WORK ORDER >> Retype each of the records below exactly, leaving the pictures out.
** DATA FOR PROCESSING follows **
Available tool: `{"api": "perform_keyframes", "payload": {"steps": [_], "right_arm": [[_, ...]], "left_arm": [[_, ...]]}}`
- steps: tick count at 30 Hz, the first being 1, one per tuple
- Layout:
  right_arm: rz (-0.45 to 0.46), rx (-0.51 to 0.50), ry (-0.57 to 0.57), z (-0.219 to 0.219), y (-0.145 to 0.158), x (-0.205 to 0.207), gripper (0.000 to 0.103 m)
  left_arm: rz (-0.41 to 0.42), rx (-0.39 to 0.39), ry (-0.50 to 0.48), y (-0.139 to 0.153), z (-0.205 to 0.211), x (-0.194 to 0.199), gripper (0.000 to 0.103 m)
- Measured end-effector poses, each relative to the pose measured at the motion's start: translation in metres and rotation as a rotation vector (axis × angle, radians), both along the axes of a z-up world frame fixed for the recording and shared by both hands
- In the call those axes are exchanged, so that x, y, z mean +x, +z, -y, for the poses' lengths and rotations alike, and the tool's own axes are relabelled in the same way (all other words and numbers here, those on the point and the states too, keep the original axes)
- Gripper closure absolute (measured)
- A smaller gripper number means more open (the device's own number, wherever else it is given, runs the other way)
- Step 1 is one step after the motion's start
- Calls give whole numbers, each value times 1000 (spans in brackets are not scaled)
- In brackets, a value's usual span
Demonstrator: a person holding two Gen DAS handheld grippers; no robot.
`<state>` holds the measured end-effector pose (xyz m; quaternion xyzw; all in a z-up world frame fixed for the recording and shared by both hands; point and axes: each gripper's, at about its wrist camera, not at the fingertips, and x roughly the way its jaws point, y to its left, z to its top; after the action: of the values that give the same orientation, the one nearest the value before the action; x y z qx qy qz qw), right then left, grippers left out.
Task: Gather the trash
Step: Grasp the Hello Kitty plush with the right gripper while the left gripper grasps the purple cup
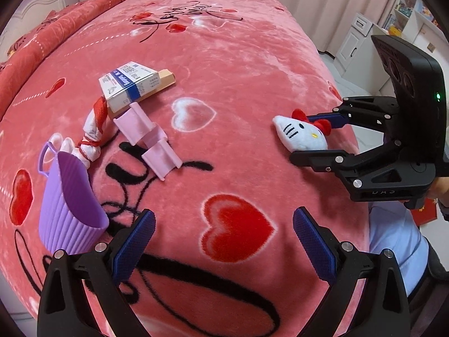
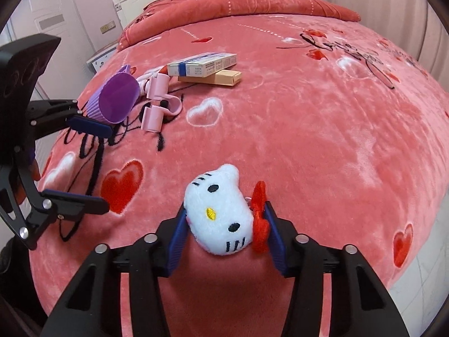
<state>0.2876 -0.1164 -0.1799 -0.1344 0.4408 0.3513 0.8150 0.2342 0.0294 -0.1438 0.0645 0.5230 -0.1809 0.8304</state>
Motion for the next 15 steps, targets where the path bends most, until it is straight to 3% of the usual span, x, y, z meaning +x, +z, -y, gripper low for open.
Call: {"api": "perform_keyframes", "payload": {"steps": [6, 15], "right_arm": [[16, 63, 61, -20, 24, -12, 57], [32, 104, 115, -65, 44, -29, 56]], "left_arm": [[43, -16, 15, 21, -21, -13, 6], [98, 63, 99, 43, -91, -13, 6]]}}
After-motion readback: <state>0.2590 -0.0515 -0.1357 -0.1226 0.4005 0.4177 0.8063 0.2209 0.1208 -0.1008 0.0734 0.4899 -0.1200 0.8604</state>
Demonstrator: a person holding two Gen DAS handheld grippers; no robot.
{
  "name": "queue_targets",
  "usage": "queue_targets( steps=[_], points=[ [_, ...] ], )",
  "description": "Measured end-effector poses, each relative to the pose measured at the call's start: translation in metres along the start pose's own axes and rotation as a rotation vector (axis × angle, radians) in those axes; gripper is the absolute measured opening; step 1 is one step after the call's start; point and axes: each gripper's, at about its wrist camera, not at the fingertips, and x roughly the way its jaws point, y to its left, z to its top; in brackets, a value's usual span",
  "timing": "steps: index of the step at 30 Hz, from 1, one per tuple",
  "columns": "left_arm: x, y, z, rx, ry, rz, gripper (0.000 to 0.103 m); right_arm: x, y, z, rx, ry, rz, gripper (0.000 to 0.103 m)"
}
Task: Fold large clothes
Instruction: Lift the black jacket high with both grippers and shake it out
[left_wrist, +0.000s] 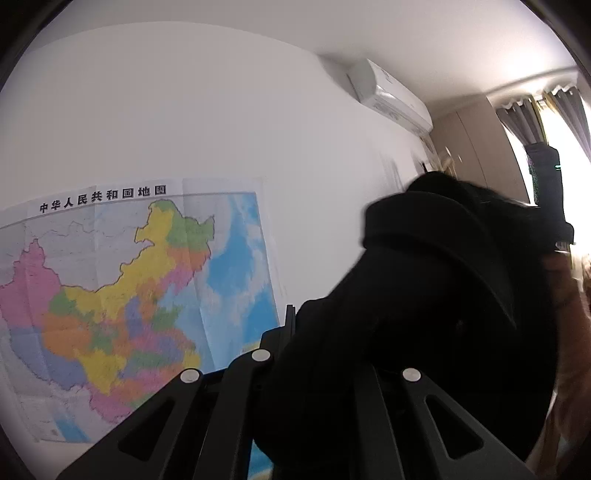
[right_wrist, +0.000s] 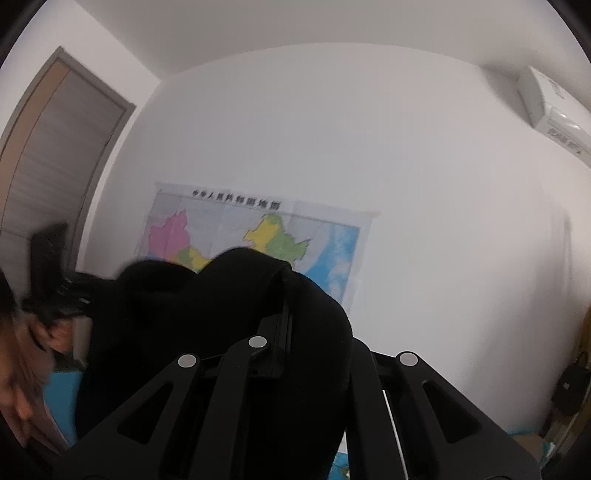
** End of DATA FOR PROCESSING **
ANSWER AREA >>
Available tool: `{"api": "perform_keyframes", "payload": {"steps": [_], "right_arm": [[_, ...]], "left_arm": [[_, ...]]}}`
- steps: tick count at 30 Hz, the first being 1, one per tuple
- Layout:
  right_arm: rz (-0.45 to 0.46), rx (-0.51 to 0.50), ry (-0.57 to 0.57), z (-0.219 to 0.219), y (-0.145 to 0.158), x (-0.205 to 0.207), gripper (0.000 to 0.103 m)
  left_arm: rz (-0.41 to 0.42), rx (-0.39 to 0.39), ry (-0.50 to 0.48), y (-0.139 to 0.153), z (-0.205 to 0.211), x (-0.194 to 0.199), gripper (0.000 to 0.103 m)
- Measured end-effector poses, each relative to the pose measured at the motion's start: translation in metres and rotation as a rotation vector (axis × angle, radians), both along the axes of a z-up world frame fixed for the recording and shared by both hands
- In the call those axes are exchanged, so that x, y, z mean +x, +z, -y, for the poses' lengths and rotations alike, and the tool's own axes are relabelled in the same way (all other words and numbers here, those on the point and the states too, keep the original axes)
- Gripper closure absolute (measured)
- A smaller gripper number means more open (the device's own number, wherever else it is given, runs the other way)
- Step 1 is one step after the motion's start
- Calls give whole numbers, each value times 1000 (spans in brackets are not scaled)
- In brackets, a value's usual span
Demonstrator: a person holding two Gen DAS handheld grippers; no robot.
`<state>` holds the measured end-effector pose (xyz m; quaternion xyzw; all in a z-up world frame fixed for the recording and shared by both hands; point and axes: each gripper's, at about its wrist camera, not at the fingertips, and x roughly the way its jaws point, y to its left, z to its top; after the action: of the values that give the same orientation, the one nearest the value before the action; x y z qx qy qz qw), right then left, grippers left out.
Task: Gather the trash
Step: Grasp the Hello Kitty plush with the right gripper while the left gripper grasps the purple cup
<state>0.2876 -0.1164 -0.1799 -0.1344 0.4408 0.3513 0.8150 0.2342 0.0294 -0.1438 0.0645 0.5230 -0.1809 0.8304</state>
Motion for the next 15 steps, targets where the path bends most, until it is straight to 3% of the usual span, x, y, z meaning +x, +z, -y, gripper low for open.
Call: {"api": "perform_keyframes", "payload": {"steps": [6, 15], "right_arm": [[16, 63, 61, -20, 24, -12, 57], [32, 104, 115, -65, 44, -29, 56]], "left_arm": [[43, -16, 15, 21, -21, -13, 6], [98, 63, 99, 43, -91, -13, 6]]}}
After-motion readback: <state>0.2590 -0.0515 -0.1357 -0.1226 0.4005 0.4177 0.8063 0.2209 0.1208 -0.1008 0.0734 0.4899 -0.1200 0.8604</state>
Demonstrator: a person holding two Gen DAS handheld grippers; no robot.
{
  "name": "queue_targets",
  "usage": "queue_targets( steps=[_], points=[ [_, ...] ], )",
  "description": "Measured end-effector poses, each relative to the pose measured at the call's start: translation in metres along the start pose's own axes and rotation as a rotation vector (axis × angle, radians) in those axes; gripper is the absolute measured opening; step 1 is one step after the call's start; point and axes: each gripper's, at about its wrist camera, not at the fingertips, and x roughly the way its jaws point, y to its left, z to its top; in brackets, a value's usual span",
  "timing": "steps: index of the step at 30 Hz, from 1, one per tuple",
  "columns": "left_arm: x, y, z, rx, ry, rz, gripper (0.000 to 0.103 m); right_arm: x, y, z, rx, ry, rz, gripper (0.000 to 0.103 m)"
}
Task: Fold large clothes
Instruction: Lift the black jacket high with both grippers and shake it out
[left_wrist, +0.000s] 
[right_wrist, +0.000s] 

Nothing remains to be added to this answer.